Reproduce the data, keeping every word exactly as it is.

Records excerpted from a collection
___
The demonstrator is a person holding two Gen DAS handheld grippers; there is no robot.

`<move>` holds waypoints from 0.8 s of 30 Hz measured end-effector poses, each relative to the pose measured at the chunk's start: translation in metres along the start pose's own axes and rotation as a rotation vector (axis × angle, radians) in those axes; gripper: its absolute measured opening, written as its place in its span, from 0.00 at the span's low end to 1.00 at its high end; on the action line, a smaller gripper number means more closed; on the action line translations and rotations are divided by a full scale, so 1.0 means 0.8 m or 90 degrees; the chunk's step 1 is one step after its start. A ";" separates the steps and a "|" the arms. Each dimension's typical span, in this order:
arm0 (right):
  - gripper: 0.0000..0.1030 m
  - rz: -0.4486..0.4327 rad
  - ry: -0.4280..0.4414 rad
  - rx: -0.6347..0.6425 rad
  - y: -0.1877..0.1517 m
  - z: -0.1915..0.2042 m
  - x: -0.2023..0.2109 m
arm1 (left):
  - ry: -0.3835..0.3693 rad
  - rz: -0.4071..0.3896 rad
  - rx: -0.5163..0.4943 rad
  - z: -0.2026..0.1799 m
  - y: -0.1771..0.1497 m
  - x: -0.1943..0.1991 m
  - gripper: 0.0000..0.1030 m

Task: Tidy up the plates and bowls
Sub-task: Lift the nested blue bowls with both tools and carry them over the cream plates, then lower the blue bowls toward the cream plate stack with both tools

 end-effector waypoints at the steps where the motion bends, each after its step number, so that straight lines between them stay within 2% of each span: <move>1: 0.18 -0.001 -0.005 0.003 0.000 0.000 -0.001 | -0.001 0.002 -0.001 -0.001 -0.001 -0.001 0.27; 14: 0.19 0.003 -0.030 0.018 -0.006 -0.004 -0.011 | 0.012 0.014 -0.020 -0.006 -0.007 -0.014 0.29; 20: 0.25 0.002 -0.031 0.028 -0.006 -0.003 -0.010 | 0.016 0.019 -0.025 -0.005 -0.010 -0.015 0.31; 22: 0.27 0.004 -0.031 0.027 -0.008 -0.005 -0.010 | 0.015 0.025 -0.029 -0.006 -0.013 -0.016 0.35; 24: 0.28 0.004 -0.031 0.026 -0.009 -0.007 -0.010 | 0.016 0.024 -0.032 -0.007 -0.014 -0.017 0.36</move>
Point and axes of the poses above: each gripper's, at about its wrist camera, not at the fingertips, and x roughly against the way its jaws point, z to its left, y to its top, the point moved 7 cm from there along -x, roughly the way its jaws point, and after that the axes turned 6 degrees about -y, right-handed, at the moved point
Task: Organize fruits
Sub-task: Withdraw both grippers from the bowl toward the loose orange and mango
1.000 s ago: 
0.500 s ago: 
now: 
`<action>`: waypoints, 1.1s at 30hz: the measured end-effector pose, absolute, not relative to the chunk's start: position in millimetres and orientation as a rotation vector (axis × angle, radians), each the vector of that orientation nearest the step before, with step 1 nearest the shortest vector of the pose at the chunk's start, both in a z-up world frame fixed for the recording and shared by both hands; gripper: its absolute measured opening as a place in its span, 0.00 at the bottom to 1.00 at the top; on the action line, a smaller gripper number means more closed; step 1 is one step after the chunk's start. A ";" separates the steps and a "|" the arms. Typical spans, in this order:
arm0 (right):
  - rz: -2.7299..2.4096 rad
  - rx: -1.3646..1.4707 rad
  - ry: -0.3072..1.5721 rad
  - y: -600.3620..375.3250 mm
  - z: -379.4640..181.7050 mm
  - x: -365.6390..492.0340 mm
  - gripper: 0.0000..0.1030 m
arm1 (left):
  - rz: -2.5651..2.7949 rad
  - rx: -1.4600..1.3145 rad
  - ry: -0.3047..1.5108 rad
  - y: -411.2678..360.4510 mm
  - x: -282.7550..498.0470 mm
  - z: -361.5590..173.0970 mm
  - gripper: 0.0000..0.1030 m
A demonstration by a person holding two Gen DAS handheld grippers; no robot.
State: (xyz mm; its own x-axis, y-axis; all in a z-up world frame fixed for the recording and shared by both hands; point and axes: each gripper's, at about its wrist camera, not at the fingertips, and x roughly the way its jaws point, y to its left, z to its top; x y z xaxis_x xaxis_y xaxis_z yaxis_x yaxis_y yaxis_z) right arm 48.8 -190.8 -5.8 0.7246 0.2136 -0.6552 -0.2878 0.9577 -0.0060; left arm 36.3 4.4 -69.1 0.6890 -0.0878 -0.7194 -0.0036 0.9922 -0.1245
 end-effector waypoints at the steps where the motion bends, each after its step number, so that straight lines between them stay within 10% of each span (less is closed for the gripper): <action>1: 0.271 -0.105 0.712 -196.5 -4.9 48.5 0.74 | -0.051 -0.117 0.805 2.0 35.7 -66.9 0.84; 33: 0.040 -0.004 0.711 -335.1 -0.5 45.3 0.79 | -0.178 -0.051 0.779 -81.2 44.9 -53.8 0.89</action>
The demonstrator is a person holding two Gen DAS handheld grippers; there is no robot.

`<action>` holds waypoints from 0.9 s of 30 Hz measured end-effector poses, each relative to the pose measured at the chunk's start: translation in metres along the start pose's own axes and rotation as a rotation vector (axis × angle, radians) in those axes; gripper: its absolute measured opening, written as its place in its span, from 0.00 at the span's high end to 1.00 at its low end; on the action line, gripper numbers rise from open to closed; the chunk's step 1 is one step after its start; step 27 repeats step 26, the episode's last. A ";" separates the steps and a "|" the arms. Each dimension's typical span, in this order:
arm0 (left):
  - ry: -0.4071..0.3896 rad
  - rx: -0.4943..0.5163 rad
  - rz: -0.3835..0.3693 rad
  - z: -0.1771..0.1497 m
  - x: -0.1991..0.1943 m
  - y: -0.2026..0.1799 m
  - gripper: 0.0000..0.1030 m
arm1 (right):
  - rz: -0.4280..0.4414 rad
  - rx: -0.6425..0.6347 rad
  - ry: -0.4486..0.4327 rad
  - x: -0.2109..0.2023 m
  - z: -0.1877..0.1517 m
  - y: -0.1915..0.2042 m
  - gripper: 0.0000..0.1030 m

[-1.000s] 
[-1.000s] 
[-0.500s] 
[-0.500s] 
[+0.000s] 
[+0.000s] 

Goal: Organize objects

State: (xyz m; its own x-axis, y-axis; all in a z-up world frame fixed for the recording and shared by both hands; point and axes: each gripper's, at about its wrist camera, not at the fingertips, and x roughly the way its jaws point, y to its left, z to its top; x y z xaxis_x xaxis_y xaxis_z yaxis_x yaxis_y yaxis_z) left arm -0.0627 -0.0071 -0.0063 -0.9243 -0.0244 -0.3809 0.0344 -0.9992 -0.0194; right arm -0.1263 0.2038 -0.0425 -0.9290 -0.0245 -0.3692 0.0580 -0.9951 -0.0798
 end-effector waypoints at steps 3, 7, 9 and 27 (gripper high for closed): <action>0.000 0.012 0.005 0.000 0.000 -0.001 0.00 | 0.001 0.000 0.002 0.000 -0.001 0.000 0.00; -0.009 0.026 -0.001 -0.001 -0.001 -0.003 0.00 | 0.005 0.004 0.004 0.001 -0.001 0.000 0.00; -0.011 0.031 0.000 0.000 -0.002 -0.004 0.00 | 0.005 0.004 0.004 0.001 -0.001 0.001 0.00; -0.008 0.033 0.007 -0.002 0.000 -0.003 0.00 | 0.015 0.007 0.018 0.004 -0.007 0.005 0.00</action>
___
ANSWER BELOW
The demonstrator is a person holding two Gen DAS handheld grippers; there is no robot.

`<move>` holds waypoints from 0.8 s of 30 Hz measured end-effector poses, each relative to the pose measured at the chunk's start: translation in metres along the start pose's own axes and rotation as a rotation vector (axis × angle, radians) in those axes; gripper: its absolute measured opening, written as its place in its span, from 0.00 at the span's low end to 1.00 at its high end; on the action line, a smaller gripper number means more closed; on the action line translations and rotations are divided by a full scale, so 1.0 means 0.8 m or 90 degrees; the chunk's step 1 is one step after its start. A ";" separates the steps and a "|" the arms. Each dimension's typical span, in this order:
arm0 (right):
  - gripper: 0.0000..0.1030 m
  - rz: -0.4486..0.4327 rad
  - ry: -0.4280..0.4414 rad
  - rx: -0.6347..0.6425 rad
  - y: -0.1877..0.1517 m
  - z: -0.1915..0.2042 m
  - x: -0.2023..0.2109 m
arm1 (left):
  - ry: -0.3835..0.3693 rad
  - rz: -0.4071..0.3896 rad
  - rx: -0.5163..0.4943 rad
  - z: -0.2026..0.1799 m
  - y: -0.1771..0.1497 m
  - x: -0.1943..0.1991 m
  - gripper: 0.0000..0.1030 m

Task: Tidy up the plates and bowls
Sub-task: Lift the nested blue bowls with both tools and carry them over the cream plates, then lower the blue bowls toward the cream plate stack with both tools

 end-effector waypoints at the steps where the motion bends, each after its step number, so that straight lines between them stay within 2% of each span: <move>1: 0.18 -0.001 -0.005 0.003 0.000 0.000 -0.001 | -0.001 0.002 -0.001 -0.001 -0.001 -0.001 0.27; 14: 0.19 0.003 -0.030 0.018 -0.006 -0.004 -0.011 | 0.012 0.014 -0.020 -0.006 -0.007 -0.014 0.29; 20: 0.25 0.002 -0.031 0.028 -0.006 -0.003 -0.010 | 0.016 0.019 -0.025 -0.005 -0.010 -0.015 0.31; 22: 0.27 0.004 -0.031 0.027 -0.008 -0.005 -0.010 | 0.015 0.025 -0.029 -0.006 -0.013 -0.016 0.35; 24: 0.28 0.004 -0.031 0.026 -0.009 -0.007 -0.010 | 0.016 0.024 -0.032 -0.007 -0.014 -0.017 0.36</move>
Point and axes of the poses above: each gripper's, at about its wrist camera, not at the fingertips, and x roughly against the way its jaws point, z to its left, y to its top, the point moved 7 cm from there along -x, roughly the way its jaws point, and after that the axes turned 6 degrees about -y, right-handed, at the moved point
Task: Organize fruits
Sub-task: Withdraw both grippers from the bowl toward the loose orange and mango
1.000 s ago: 
0.500 s ago: 
now: 
`<action>`: waypoints, 1.1s at 30hz: the measured end-effector pose, absolute, not relative to the chunk's start: position in millimetres and orientation as a rotation vector (axis × angle, radians), each the vector of that orientation nearest the step before, with step 1 nearest the shortest vector of the pose at the chunk's start, both in a z-up world frame fixed for the recording and shared by both hands; gripper: its absolute measured opening as a place in its span, 0.00 at the bottom to 1.00 at the top; on the action line, a smaller gripper number means more closed; step 1 is one step after the chunk's start. A ";" separates the steps and a "|" the arms. Typical spans, in this order:
arm0 (right):
  - rz: -2.7299..2.4096 rad
  - rx: -1.3646..1.4707 rad
  - ry: -0.3072..1.5721 rad
  - y: -600.3620..375.3250 mm
  - z: -379.4640..181.7050 mm
  - x: -365.6390..492.0340 mm
  - gripper: 0.0000..0.1030 m
arm1 (left):
  - rz: -2.5651..2.7949 rad
  - rx: -1.4600..1.3145 rad
  - ry: -0.3047..1.5108 rad
  - y: -411.2678..360.4510 mm
  - x: -282.7550..498.0470 mm
  - z: -361.5590..173.0970 mm
  - gripper: 0.0000..0.1030 m
A demonstration by a person holding two Gen DAS handheld grippers; no robot.
State: (xyz mm; its own x-axis, y-axis; all in a z-up world frame fixed for the recording and shared by both hands; point and axes: each gripper's, at about its wrist camera, not at the fingertips, and x roughly the way its jaws point, y to its left, z to its top; x y z xaxis_x xaxis_y xaxis_z yaxis_x yaxis_y yaxis_z) right arm 48.8 -190.8 -5.8 0.7246 0.2136 -0.6552 -0.2878 0.9577 -0.0060; left arm 36.3 4.4 -69.1 0.6890 -0.0878 -0.7194 -0.0036 0.9922 -0.1245
 end-effector waypoints at the steps where the motion bends, each after its step number, so that straight lines between them stay within 10% of each span (less is closed for the gripper): <action>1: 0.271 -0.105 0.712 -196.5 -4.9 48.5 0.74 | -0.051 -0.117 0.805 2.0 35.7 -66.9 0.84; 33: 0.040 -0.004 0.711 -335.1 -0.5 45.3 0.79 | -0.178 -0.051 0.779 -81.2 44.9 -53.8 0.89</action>
The demonstrator is a person holding two Gen DAS handheld grippers; there is no robot.

`<action>` holds waypoints from 0.9 s of 30 Hz measured end-effector poses, each relative to the pose measured at the chunk's start: translation in metres along the start pose's own axes and rotation as a rotation vector (axis × angle, radians) in those axes; gripper: its absolute measured opening, written as its place in its span, from 0.00 at the span's high end to 1.00 at its low end; on the action line, gripper numbers rise from open to closed; the chunk's step 1 is one step after its start; step 27 repeats step 26, the episode's last. A ";" separates the steps and a "|" the arms. Each dimension's typical span, in this order:
arm0 (left):
  - ry: -0.4071..0.3896 rad
  - rx: -0.4943..0.5163 rad
  - rz: -0.3835..0.3693 rad
  - z: -0.1771..0.1497 m
  - x: -0.1991..0.1943 m
  - y: -0.2026..0.1799 m
  - gripper: 0.0000..0.1030 m
arm1 (right):
  - rz: -0.4280..0.4414 rad
  - rx: -0.6425..0.6347 rad
  - ry: -0.4486..0.4327 rad
  - x: -0.2109..0.2023 m
  - z: -0.1877..0.1517 m
  - y: -0.1915..0.2042 m
  - gripper: 0.0000..0.1030 m

[-1.000s] 
[-1.000s] 
[-0.500s] 
[-0.500s] 
[+0.000s] 
[+0.000s] 

Goal: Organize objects

State: (xyz m; its own x-axis, y-axis; all in a z-up world frame fixed for the recording and shared by both hands; point and axes: each gripper's, at about its wrist camera, not at the fingertips, and x roughly the way its jaws point, y to its left, z to its top; x y z xaxis_x xaxis_y xaxis_z yaxis_x yaxis_y yaxis_z) left arm -0.0627 -0.0071 -0.0063 -0.9243 -0.0244 -0.3809 0.0344 -0.9992 -0.0194; right arm -0.1263 0.2038 -0.0425 -0.9290 -0.0245 -0.3692 0.0580 -0.9951 -0.0798
 end-effector waypoints at steps 3, 7, 9 and 27 (gripper high for closed): <action>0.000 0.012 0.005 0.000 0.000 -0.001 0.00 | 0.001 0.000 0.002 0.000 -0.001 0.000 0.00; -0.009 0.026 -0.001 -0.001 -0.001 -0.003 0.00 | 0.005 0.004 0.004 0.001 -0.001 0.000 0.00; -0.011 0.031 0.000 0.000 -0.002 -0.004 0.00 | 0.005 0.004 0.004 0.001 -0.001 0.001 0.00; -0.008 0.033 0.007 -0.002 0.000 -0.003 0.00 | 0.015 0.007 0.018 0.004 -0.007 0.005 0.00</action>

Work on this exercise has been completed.